There are some weaknesses with this collection-as there were with the former fiction series. Particular to M2M, I found myself annoyed at being scolded by Woelz in his "Afterword" to get out and buy more quality gay fiction when I had done just that. That's not to say it wasn't a humorous and well-written analysis of the dismal state of corporate publishing and gay commerce-but there must be a better way/place for him to preach to somebody other than the choir.
And then there's my long-standing complaint with all collections of gay literary fiction past and present: I would have enjoyed an even stronger diversity of writing styles (a piece from New Narrative master Kevin Killian or upstart experimentalist authors Matt Bernstein Sycamore and Lawrence Ytzhak Braithwaite would have been welcome changes of pace) and story lines and settings (one story set in the ever-popular gay fiction setting of Provincetown is not only de rigeur for these collections but more than enough-no matter how good they are, and both are).

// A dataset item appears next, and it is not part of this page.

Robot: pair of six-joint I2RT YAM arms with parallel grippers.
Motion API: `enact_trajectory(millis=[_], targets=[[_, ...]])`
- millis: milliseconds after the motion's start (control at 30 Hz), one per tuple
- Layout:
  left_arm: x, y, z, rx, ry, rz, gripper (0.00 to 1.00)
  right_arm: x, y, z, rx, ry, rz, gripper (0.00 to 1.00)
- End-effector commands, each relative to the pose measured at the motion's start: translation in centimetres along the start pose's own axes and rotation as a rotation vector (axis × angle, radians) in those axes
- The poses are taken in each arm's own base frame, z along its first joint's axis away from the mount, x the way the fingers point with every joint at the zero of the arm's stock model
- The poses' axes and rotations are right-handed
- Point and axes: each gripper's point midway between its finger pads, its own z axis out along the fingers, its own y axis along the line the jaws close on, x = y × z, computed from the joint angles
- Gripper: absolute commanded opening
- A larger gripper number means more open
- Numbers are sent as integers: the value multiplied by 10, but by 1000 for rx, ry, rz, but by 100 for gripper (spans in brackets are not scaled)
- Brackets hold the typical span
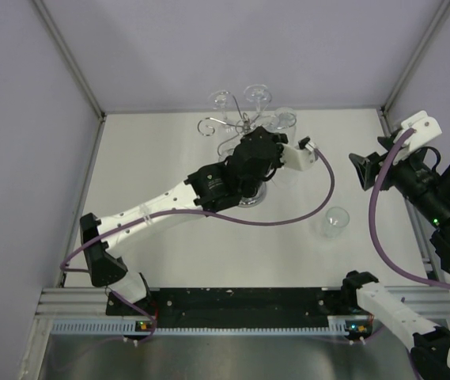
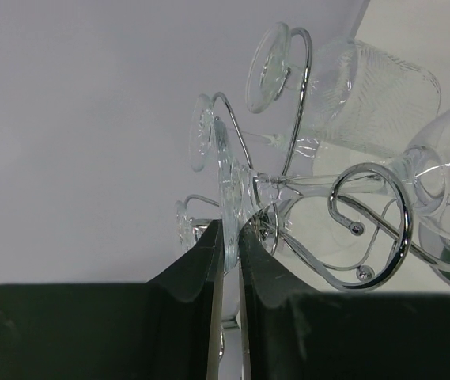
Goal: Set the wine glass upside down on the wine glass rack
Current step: Turn the wine glass upside down at the wine rack.
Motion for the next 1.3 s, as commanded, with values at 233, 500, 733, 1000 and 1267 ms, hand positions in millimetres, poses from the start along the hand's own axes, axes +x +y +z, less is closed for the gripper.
enact_trajectory(millis=[233, 500, 733, 1000, 1267], targets=[[-10, 41, -19, -104, -51, -92, 0, -4, -1, -1, 7, -23, 4, 64], [-4, 39, -22, -98, -39, -77, 0, 1, 0, 1, 5, -12, 4, 64], [-1, 39, -24, -107, -34, -63, 0, -1, -1, 1, 8, -15, 4, 64], [0, 43, -31, -97, -39, -61, 0, 0, -1, 2, 8, -10, 4, 64], [-4, 33, -37, -55, -44, -34, 0, 1, -1, 4, 6, -5, 6, 64]])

In the end, though, these are minor complaints. M2M deserves its five stars. But not for being the only gay literary fiction anthology in town these days or for bringing together the surviving (and legendary) members of the Violet Quill: Edmund White, Andrew Holleran, and Felice Picano. (Though I thank Woelz and AttaGirl Press for both these gifts). It earns it "straightforwardly" for the quality of the writing and the storytelling.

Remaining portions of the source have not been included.